My mother snapped on me today. She’s saying something in the next room as we speak. It sounded like it was a phone call. There was no phone ringing but phones do that these days.
The whole episode was a cartoonish hallucination. It was horrifying seeing your loved ones turn on you like that. There must be things more important than me to them.
I find it odd that I could be the thing in their way of finding their successful win con all the time though.
But that’s in the nature of hallucinations.
I took 1 mg of PRN risperidone just now to try to quell it.
My psychiatrists are completely incompetent.
Back to the good ol’ days when there was an S at the end. Steinway and Sons.
That’ll do for now except everyone hates it and me. So that means it won’t do.
This cute conniving look that is horrifying.

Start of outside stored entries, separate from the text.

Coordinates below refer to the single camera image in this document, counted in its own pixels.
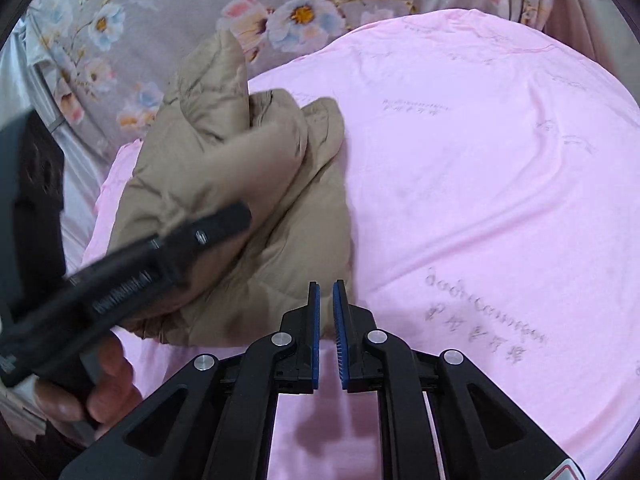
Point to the grey floral blanket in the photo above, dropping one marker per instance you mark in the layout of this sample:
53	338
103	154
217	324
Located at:
107	62

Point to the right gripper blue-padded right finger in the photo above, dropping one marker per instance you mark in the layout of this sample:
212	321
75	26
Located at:
357	341

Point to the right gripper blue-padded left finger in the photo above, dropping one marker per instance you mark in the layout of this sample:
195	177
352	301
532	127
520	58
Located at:
298	369

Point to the white satin bedding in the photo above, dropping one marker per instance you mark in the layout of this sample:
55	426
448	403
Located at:
54	158

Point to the tan puffer jacket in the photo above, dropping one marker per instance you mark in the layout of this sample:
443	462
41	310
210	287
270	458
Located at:
248	191

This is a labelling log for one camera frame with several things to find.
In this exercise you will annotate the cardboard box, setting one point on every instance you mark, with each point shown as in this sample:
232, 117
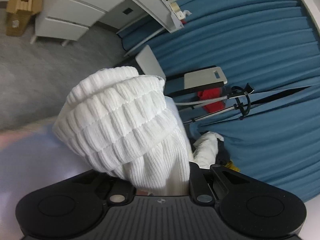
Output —
19, 13

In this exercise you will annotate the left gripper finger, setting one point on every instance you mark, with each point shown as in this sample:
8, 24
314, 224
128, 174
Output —
199, 188

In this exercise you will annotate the white desk with drawers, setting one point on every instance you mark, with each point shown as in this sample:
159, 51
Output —
69, 20

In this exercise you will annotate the white flat board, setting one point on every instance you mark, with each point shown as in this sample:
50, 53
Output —
148, 63

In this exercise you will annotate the white sweatpants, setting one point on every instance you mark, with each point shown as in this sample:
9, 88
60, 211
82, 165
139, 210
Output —
118, 121

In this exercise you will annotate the blue curtain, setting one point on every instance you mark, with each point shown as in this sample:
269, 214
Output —
272, 45

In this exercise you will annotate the grey panel chair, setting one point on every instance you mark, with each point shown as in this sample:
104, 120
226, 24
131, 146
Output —
195, 81

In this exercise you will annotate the pile of clothes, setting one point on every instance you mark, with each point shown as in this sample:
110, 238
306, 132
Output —
209, 150

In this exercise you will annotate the tripod stand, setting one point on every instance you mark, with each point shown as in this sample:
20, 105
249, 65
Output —
241, 100

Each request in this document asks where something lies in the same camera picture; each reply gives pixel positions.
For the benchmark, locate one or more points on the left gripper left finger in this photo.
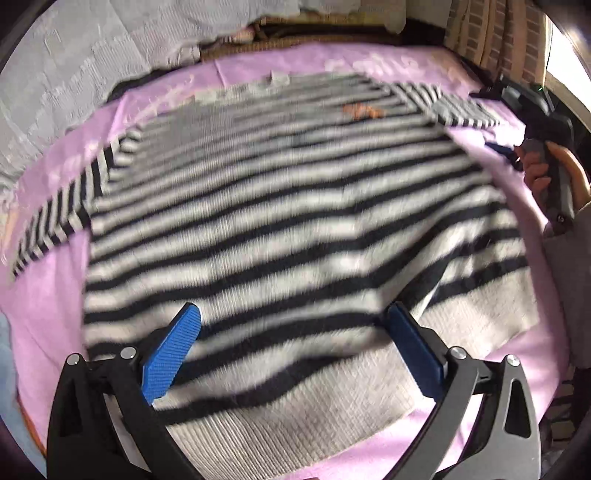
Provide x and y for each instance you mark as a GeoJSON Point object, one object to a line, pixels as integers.
{"type": "Point", "coordinates": [102, 423]}

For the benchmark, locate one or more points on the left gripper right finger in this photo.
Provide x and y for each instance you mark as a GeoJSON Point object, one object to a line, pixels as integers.
{"type": "Point", "coordinates": [504, 441]}

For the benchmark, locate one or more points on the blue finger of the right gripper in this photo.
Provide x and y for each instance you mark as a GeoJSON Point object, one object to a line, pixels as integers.
{"type": "Point", "coordinates": [508, 153]}

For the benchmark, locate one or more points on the black white striped sweater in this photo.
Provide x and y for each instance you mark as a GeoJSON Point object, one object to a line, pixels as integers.
{"type": "Point", "coordinates": [293, 211]}

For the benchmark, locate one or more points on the person's right hand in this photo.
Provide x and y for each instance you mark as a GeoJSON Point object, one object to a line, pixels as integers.
{"type": "Point", "coordinates": [538, 179]}

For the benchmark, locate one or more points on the light blue fluffy cloth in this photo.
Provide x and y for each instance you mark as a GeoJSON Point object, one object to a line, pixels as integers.
{"type": "Point", "coordinates": [19, 452]}

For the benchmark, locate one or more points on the beige patterned curtain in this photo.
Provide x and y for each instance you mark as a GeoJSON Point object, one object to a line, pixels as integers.
{"type": "Point", "coordinates": [509, 37]}

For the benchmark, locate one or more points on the purple smile bed sheet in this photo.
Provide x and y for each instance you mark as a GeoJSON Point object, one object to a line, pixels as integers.
{"type": "Point", "coordinates": [43, 306]}

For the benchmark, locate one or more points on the brown woven mat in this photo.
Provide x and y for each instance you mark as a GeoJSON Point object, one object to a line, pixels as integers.
{"type": "Point", "coordinates": [272, 33]}

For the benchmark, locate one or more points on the white lace bed cover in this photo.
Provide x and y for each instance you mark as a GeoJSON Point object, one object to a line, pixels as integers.
{"type": "Point", "coordinates": [73, 54]}

I don’t understand why I have to do everyone’s hard work for them all the time.
Why do I have to exist everyone else?
That’s a waste of a fuckton of resources.
With the garbage I deal with on a regular basis.
I wouldn’t want to exist in a culture with so many microcosms unannounced. Things would change and you wouldn’t adapt and you’d die and suffer and mill about and never be the same. You wouldn’t.
I don’t know. It seems like a useless question when psychiatry is pointing its gun at you.
I don’t understand why people spy on me so much.
The tone of voice is so fucked.
My imagination is the hallucination, I’m too tired to sleep, and we can’t find a nutritional supplement my brother The Middle said would help me.
This supplement doesn’t seem to involve any strings.
But everything always does. Especially when I live my life.
Imaginary fights more painful than real ones, so far.
Noise pollution is, definitely can confirm, a reality.
The voices are the loudest thing.
Some good advice someone could’ve given me (hint hint Dear Therapist You Is a Dumb Fuck Egomaniac) is not to hug my mother unless I want her to hurt me psychically.
Why are things sensor-trigger-wired to my facial muscles? This body is bad.
This weekend is almost over and I had a horrifying time.
I was not aware it was legal to allow people to destroy themselves on their days off.
All Presidents are Stupid.
Retraction of offending limb does not quell imagination/hallucination.
Amplification of noise violation.
I don’t know why I’m legal satire material.
I no longer have control of my brain. I think this is the end.